* [Work to complete]
A word-for-word copy of the following listing is needed. Leave out its images.

* [Given material]
-.-.-

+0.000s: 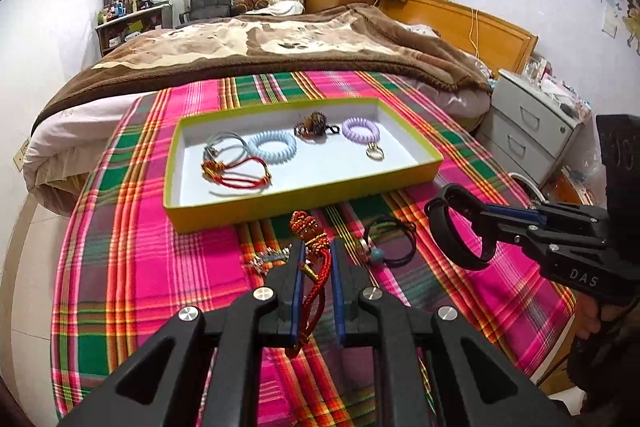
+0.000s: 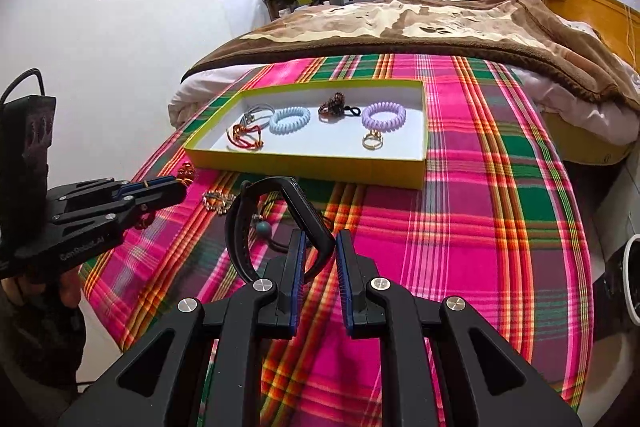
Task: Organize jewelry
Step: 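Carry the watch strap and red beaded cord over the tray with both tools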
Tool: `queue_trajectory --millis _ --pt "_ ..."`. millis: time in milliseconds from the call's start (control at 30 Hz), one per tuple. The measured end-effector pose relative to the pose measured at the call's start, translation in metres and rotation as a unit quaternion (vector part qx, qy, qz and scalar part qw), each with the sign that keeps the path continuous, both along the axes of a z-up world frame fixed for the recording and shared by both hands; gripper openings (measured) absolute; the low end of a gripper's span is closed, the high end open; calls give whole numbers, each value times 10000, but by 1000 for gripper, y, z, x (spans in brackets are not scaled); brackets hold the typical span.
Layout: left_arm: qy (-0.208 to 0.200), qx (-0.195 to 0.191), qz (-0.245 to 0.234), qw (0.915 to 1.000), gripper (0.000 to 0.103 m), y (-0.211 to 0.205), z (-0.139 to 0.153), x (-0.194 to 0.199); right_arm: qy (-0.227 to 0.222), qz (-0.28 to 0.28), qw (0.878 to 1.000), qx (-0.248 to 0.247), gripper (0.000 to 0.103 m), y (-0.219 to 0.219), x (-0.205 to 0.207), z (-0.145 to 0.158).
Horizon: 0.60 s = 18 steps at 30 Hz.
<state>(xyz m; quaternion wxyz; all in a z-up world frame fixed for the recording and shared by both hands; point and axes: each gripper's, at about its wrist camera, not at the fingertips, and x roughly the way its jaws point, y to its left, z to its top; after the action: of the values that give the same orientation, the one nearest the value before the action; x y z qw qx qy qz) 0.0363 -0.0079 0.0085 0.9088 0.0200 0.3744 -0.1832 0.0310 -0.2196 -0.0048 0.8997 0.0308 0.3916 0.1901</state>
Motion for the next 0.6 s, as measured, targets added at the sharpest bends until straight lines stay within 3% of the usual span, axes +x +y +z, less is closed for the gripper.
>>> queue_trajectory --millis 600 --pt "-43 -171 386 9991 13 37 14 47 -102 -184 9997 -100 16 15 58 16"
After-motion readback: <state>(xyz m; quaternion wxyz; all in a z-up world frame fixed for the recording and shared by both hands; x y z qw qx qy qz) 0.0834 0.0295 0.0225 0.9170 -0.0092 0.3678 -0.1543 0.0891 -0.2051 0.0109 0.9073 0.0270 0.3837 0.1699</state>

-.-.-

* [Exercise response]
+0.000s: 
+0.000s: 
Task: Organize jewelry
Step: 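Carry the watch strap and red beaded cord over the tray with both tools
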Tool: `queue_trajectory --millis _ --pt "_ ..."`. millis: time in milliseconds from the call's start (control at 30 Hz), one per tuple. The measured end-effector pose relative to the pose measured at the call's start, translation in metres and rotation as a unit quaternion (vector part qx, qy, qz and scalar part qw), each with the sign that keeps the path continuous, both along the axes of a z-up world frame fixed for the recording and shared by both hands; gripper openings (measured) absolute; the low end of a gripper's span is closed, the high end open; calls give whole numbers, each value times 10000, but by 1000 for gripper, y, z, x (spans in brackets are not scaled); brackets hold the typical span.
Layout: left_arm: qy (-0.208 to 0.200), qx (-0.195 to 0.191), qz (-0.245 to 0.234), qw (0.915 to 1.000), gripper (0.000 to 0.103 m), y (-0.211 to 0.205), z (-0.139 to 0.153), x (-0.194 to 0.199); right_arm: qy (-0.227 to 0.222), qz (-0.28 to 0.28), qw (0.878 to 1.000), qx (-0.248 to 0.247), gripper (0.000 to 0.103 m), y (-0.219 to 0.219), x (-0.205 to 0.207), z (-0.145 to 0.158).
Horizon: 0.60 s = 18 steps at 30 Hz.
<state>(xyz m; quaternion wxyz; all in a z-up world frame fixed for the recording and shared by both hands; point and axes: each gripper's, at about its wrist camera, not at the fingertips, and x roughly the way its jaws point, y to its left, z to its top; after the action: of the values that give the same orientation, the one nearest the value before the action; x y z qw qx qy qz) 0.0363 -0.0079 0.0085 0.9088 0.0200 0.3744 -0.1832 0.0310 -0.2196 -0.0048 0.8997 0.0308 0.3916 0.1901</state>
Motion for the next 0.6 s, as measured, targets added at the sharpest bends until straight lines stay within 3% of the usual span, axes +x +y +z, less is closed for the gripper.
>>> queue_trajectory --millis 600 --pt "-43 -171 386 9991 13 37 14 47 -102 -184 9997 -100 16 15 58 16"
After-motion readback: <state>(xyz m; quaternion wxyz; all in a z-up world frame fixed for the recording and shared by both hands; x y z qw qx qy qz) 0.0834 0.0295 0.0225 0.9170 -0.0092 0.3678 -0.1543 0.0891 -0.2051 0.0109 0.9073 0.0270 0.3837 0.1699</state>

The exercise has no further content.